__Task directions__. Determine the number of lines below that contain "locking". Write nothing but that number.

Segment Start: Records shown

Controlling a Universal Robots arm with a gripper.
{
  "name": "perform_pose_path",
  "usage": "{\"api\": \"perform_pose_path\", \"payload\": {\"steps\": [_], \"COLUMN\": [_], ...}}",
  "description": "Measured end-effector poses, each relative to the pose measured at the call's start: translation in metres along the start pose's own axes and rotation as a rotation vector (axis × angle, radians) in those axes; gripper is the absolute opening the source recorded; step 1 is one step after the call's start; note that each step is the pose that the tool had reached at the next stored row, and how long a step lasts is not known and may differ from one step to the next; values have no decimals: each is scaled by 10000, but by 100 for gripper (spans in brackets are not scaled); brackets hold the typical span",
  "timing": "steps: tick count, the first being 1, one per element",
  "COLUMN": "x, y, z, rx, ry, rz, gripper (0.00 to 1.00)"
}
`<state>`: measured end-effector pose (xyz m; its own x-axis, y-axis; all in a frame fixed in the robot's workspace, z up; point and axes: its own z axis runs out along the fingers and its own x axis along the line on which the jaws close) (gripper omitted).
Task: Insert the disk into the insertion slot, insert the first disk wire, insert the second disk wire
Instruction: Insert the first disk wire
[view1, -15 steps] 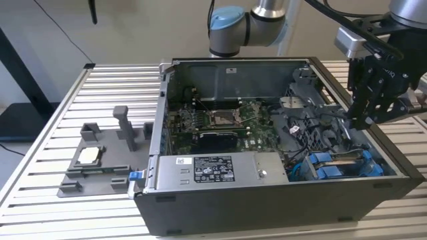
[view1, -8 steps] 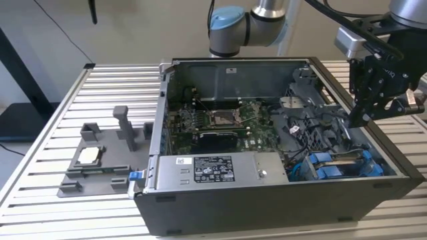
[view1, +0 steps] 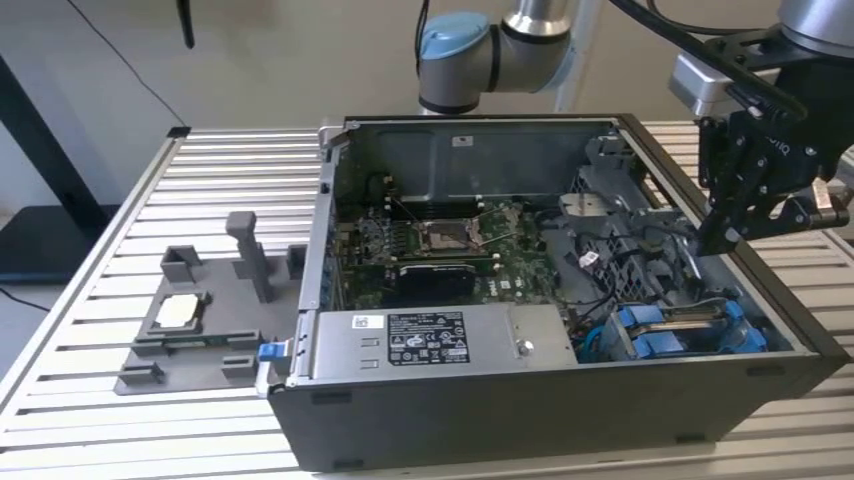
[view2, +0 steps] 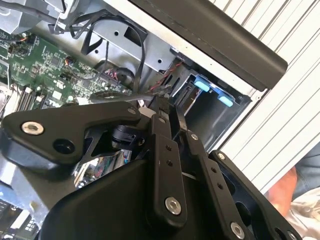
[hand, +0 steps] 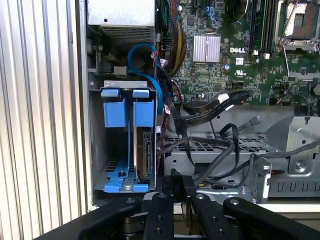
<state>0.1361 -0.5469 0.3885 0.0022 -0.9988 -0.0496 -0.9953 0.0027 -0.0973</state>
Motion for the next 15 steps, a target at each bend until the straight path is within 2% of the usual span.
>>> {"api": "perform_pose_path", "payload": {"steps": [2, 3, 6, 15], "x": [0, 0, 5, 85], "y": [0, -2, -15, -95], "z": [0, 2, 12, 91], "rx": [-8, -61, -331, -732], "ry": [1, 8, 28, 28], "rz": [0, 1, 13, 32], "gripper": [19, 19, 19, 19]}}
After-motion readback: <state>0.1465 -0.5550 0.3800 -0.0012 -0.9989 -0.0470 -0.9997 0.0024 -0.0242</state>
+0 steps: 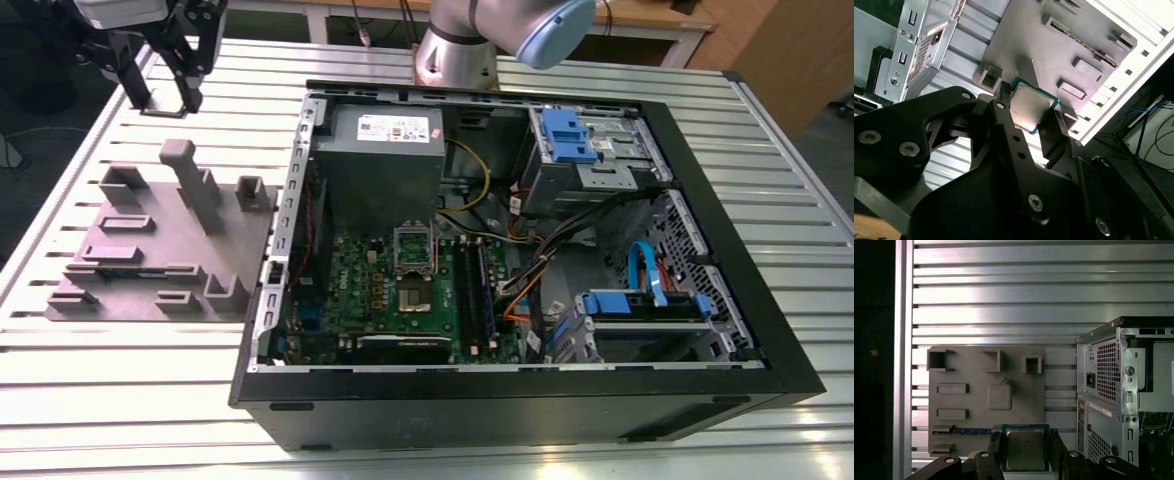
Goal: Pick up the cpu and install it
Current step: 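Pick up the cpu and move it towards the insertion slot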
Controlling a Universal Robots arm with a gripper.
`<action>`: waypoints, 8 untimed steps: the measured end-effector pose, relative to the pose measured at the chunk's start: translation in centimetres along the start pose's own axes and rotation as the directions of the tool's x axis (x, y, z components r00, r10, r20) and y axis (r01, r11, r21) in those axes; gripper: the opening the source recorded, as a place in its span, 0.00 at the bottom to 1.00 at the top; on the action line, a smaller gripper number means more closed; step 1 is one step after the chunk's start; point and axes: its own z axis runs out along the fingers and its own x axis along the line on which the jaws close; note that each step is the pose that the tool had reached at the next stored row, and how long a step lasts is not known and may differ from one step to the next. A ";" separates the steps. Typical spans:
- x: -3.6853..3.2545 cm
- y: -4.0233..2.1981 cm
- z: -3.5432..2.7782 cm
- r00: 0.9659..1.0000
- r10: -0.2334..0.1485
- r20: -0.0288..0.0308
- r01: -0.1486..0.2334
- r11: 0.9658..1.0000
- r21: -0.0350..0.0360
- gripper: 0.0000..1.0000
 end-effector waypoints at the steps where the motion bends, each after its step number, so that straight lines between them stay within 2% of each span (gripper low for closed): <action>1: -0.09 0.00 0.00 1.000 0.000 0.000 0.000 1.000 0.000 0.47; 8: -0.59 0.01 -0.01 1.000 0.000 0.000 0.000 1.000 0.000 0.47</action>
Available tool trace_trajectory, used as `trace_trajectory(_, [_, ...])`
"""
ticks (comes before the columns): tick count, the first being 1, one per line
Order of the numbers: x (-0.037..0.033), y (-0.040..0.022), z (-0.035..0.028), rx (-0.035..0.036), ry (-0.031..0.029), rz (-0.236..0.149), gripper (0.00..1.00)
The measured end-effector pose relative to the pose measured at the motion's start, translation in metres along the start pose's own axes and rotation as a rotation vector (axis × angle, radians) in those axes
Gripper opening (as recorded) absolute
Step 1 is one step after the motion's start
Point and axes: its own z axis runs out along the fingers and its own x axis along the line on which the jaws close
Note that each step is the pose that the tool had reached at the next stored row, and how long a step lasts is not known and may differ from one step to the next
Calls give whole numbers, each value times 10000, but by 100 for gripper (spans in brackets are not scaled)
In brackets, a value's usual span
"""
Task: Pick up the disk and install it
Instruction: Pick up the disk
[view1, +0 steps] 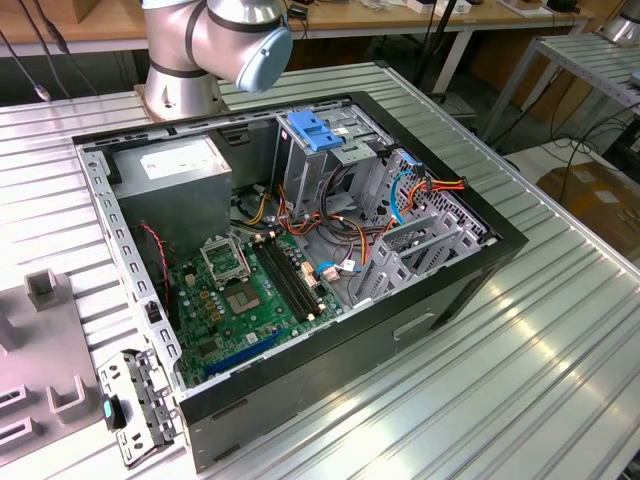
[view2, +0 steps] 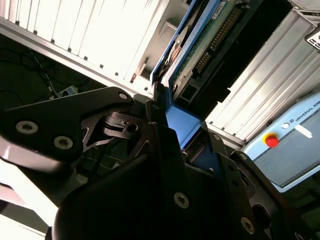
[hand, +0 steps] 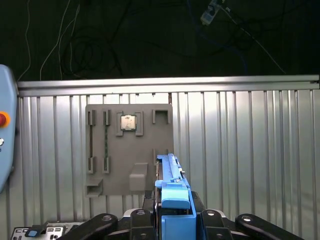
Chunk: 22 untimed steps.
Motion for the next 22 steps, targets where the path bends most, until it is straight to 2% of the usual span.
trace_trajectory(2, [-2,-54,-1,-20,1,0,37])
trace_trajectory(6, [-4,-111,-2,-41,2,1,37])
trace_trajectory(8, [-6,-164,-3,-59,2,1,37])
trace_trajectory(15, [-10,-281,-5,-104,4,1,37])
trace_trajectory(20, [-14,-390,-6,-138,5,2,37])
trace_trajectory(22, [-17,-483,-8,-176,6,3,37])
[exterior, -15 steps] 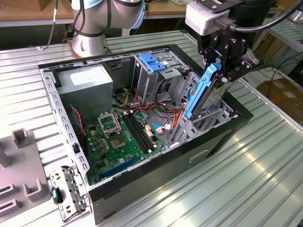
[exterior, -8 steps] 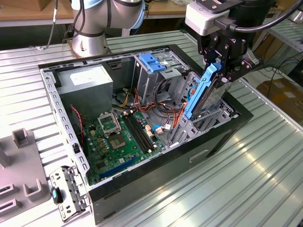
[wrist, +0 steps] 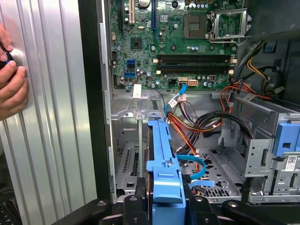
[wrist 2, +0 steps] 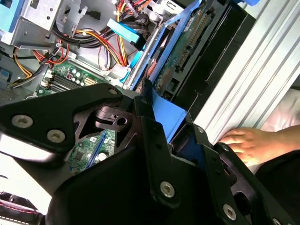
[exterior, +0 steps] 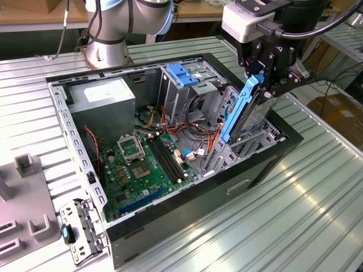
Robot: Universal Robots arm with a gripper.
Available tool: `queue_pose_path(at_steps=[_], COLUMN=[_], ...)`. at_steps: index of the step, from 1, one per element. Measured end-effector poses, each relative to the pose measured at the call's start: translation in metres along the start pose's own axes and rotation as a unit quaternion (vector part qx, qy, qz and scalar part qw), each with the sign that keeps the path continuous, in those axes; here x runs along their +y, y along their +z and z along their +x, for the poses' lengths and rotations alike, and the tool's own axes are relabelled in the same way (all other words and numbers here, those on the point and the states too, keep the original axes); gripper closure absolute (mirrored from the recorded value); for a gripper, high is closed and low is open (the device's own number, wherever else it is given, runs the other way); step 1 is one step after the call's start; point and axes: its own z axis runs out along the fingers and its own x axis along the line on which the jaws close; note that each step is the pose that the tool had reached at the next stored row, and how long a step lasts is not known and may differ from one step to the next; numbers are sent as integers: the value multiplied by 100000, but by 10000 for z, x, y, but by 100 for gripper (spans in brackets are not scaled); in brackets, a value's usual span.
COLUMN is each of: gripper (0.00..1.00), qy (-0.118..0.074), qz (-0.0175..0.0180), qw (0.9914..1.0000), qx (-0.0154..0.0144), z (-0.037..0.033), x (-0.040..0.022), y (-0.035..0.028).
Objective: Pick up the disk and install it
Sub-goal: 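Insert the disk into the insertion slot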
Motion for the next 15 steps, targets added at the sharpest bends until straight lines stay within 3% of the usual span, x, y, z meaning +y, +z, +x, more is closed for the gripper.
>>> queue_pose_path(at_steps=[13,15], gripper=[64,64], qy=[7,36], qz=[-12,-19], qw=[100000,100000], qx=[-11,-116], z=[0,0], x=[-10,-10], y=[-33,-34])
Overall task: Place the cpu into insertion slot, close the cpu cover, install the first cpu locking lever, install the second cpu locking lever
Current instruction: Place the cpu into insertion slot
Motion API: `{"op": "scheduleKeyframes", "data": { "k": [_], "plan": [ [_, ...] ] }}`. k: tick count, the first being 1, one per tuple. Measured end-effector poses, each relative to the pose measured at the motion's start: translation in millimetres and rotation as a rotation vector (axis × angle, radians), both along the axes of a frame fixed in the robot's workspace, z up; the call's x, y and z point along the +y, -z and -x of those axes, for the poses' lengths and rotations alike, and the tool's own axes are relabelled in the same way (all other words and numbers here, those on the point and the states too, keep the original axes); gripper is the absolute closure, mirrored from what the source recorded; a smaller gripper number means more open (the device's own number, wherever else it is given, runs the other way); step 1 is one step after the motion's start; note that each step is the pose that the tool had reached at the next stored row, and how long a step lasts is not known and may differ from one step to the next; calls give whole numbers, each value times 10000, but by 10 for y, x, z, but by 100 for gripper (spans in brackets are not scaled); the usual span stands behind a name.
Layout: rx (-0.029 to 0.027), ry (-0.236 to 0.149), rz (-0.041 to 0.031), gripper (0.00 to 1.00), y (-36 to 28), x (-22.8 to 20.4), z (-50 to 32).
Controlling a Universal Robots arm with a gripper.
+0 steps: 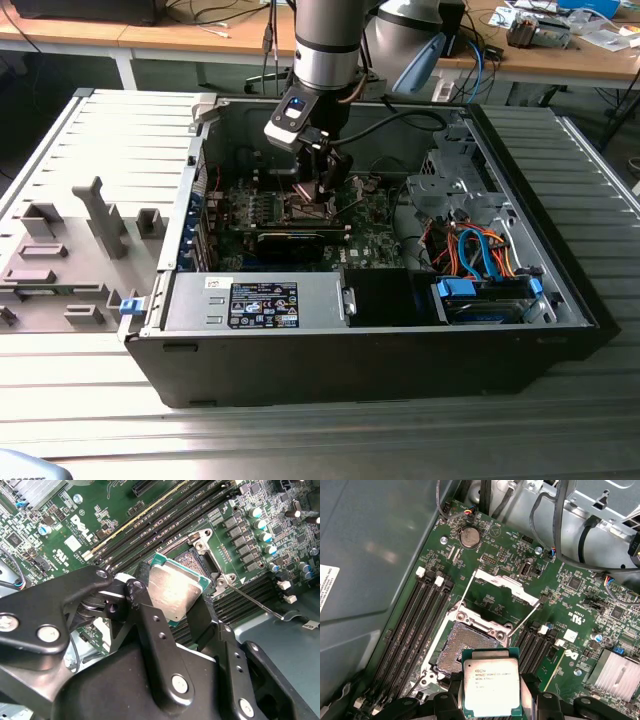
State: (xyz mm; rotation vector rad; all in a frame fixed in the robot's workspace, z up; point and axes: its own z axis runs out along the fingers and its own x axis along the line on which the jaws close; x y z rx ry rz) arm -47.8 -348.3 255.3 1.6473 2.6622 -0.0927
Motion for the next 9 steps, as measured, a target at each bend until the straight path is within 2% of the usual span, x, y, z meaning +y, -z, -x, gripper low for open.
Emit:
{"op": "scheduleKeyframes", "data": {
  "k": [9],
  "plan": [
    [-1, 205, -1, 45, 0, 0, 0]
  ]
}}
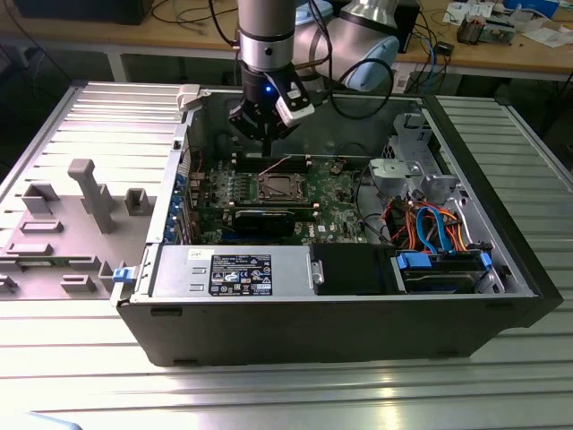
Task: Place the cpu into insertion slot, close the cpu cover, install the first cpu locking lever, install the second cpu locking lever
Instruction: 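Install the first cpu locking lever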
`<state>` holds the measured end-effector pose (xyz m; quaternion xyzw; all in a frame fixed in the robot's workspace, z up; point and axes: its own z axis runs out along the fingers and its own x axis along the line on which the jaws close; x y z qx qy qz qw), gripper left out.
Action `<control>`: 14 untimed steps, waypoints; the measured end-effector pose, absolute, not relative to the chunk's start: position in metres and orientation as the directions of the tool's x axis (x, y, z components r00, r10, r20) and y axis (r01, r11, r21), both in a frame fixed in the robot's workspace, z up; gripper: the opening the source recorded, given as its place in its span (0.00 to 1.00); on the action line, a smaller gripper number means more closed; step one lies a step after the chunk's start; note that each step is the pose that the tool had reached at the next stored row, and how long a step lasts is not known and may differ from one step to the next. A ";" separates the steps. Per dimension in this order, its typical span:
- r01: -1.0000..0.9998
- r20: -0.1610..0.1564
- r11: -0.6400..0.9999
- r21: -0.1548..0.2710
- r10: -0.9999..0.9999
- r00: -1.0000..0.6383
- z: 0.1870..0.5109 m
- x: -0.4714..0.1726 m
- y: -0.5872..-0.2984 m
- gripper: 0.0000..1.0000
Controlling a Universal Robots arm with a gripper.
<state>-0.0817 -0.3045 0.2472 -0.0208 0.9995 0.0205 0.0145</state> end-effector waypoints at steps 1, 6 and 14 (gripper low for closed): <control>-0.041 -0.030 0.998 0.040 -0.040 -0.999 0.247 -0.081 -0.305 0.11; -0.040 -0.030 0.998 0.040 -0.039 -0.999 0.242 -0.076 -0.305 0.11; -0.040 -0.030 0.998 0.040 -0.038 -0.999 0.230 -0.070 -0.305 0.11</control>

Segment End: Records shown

__Written response__. 3